A interseccionalidade e as bolhas
Em 1989, quando foi usado pela jurista e professora afro-americana Kimberlé Crenshaw, o termo interseccionalidade visava nominar o conceito de interrelação entre desigualdades e discriminações sofridas por mulheres e populações – uma interação de fatores sociais que definem a pessoa, tornando-a alvo de discriminações diversas.
A interação buscada por Crenshaw definia a barreira geopolítica e socioeconômica enfrentada pelas mulheres negras nos Estados Unidos. Porém, o conceito foi apropriado pelos globalistas, visando criar “bolhas vitimistas” – uma espécie de zona de conforto psicossocial que manipula dados e informações visando tornar hegemônico o discurso disruptivo identitário. Importante anotar que a estratégia globalista visa a “mesmerização” das populações – daí o uso da via niilista para transvalorar e destruir o mérito, formando indivíduos “desnorteados”, “desmotivados” e “temerosos” de expor opiniões divergentes.
É óbvio que a interseção entre trabalho e renda, sexualidade, etnia, geolocalização, religiosidade ou idade combinam-se de diferentes formas, gerando situações vantajosas ou desvantagens gritantes.
No entanto, seguindo o rumo do direito e da tutela de interesses difusos, vale o conceito do Professor Goffredo Telles: “onde há fracos e fortes, a liberdade escraviza; o direito liberta”. Ou seja, as diferenças devem ser tratadas de per si – caso contrário, poderão gerar novas desigualdades e causar profundas injustiças.

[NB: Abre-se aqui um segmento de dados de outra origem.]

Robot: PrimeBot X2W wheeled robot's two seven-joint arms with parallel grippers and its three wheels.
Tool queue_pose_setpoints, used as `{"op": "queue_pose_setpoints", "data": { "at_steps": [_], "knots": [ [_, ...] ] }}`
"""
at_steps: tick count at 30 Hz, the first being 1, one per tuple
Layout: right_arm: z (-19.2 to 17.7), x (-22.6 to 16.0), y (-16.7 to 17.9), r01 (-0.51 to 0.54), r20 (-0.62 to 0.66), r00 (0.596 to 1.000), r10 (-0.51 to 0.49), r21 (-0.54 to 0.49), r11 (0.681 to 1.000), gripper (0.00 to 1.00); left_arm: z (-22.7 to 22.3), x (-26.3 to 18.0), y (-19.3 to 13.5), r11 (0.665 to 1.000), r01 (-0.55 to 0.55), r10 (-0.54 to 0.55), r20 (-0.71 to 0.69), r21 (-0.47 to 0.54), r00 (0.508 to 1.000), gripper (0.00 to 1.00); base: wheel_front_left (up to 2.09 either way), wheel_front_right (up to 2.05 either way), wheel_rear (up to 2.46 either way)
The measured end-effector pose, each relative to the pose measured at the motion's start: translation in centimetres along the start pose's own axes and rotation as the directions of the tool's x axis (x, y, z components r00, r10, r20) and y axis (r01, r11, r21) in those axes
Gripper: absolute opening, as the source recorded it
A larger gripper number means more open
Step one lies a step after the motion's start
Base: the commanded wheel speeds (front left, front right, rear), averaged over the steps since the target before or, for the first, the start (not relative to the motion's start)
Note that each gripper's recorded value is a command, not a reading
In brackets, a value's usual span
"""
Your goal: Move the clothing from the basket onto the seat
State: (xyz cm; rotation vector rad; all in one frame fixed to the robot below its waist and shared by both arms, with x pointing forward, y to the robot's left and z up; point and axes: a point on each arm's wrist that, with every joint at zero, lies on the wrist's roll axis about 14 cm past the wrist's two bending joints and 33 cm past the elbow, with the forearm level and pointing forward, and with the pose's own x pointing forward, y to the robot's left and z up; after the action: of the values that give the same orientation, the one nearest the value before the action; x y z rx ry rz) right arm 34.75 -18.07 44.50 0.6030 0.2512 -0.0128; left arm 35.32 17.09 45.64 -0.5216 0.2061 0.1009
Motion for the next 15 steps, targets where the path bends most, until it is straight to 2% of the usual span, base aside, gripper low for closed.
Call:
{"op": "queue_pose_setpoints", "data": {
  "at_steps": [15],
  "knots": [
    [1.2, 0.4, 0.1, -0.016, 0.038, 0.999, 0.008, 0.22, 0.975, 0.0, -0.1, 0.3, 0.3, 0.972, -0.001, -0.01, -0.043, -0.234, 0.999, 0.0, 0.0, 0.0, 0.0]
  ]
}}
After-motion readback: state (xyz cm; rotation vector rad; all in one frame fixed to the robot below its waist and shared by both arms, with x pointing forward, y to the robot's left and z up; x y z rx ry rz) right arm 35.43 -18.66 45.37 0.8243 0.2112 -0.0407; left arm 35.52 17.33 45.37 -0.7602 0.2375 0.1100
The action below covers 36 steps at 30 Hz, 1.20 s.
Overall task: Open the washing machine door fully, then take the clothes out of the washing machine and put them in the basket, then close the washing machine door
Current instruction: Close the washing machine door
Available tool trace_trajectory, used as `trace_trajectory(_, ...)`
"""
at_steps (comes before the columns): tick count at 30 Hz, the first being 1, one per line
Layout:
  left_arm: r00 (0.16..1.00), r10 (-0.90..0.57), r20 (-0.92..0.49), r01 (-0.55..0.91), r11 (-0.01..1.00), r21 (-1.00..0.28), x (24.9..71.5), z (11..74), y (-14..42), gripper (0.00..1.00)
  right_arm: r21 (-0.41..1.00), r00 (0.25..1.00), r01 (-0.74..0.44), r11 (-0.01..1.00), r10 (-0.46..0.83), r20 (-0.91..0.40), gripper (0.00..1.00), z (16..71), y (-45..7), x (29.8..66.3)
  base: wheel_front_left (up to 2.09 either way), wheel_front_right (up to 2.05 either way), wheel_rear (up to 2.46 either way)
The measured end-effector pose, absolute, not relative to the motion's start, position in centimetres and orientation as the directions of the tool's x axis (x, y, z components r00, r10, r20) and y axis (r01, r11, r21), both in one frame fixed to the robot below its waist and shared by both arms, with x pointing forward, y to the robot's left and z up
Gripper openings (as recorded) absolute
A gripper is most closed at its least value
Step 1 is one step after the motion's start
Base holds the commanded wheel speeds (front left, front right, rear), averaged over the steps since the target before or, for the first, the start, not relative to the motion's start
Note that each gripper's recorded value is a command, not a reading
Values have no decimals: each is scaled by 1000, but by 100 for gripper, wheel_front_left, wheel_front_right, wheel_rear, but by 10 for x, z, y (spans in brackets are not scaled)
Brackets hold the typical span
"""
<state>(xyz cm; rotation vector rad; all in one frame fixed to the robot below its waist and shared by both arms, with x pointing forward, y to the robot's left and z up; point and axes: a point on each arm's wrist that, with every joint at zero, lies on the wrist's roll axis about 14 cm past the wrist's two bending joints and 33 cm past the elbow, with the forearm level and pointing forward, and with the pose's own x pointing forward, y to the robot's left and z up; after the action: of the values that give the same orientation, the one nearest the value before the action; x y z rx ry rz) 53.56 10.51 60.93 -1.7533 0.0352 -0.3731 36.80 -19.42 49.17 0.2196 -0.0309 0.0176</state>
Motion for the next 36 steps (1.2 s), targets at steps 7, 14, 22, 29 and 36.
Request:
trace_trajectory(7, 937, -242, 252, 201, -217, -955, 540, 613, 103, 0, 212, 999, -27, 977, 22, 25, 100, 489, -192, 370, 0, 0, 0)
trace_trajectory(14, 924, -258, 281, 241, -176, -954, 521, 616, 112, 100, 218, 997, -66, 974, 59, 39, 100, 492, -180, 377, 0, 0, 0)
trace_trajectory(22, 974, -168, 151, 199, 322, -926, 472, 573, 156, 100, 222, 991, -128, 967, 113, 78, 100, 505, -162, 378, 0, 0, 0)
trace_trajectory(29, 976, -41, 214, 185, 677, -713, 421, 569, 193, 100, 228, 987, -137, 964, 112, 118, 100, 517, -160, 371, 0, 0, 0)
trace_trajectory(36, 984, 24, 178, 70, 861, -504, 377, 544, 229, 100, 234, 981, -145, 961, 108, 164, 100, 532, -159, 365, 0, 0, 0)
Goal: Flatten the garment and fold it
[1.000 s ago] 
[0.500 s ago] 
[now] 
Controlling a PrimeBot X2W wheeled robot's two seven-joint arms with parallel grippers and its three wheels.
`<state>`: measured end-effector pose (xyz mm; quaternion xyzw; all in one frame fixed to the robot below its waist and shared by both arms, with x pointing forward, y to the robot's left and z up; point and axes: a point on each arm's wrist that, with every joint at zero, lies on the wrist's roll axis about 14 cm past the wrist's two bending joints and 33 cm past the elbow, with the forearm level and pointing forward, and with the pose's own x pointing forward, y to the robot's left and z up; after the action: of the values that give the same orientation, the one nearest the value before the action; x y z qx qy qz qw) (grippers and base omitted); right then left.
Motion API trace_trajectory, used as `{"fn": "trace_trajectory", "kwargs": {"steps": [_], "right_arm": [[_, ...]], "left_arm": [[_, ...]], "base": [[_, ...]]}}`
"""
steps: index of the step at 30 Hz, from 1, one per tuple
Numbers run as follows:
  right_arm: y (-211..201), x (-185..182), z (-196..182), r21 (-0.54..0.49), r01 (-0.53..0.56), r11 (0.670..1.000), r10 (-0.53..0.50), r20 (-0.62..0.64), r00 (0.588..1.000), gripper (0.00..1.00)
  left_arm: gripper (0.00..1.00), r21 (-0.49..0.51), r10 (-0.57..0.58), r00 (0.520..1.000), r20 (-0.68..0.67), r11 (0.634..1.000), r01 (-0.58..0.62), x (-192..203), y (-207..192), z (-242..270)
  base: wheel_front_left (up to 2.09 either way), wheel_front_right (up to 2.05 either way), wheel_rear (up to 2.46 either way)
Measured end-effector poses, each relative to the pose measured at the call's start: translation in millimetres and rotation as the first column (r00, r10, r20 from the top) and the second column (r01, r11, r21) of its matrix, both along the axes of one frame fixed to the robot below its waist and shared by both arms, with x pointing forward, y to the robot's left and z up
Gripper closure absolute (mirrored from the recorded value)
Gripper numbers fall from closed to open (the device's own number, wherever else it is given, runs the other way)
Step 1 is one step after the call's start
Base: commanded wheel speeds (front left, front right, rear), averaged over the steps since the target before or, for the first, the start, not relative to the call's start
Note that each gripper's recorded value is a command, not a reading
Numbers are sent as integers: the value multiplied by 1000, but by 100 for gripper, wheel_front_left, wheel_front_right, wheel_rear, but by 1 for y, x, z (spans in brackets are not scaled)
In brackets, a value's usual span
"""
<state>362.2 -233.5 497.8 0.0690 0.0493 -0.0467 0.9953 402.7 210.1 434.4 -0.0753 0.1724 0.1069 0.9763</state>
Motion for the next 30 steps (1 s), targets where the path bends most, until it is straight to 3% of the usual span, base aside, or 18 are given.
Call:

No caso da disrupção em prol das bolhas de manipulação vitimista, a “normalização” de condutas antisociais pode contaminar o meio com psicopatias comportamentais graves. Por isso, o discurso interseccionalizante não pode servir para, por exemplo, misturar vítimas de conflitos geopolíticos, relacionados à migração forçada, com vítimas do próprio contexto social local ou nacional.
A interseccionalidade, quando mal aplicada, pode fomentar a multiplicação de privilégios e marginalizações dentro de grupos já desigualados. As “bolhas” criadas pelo globalismo identitário podem transformar um avanço social em um retrocesso — promovendo injustiças e desigualdades dentro do próprio sistema de justiça social que pretende resolver.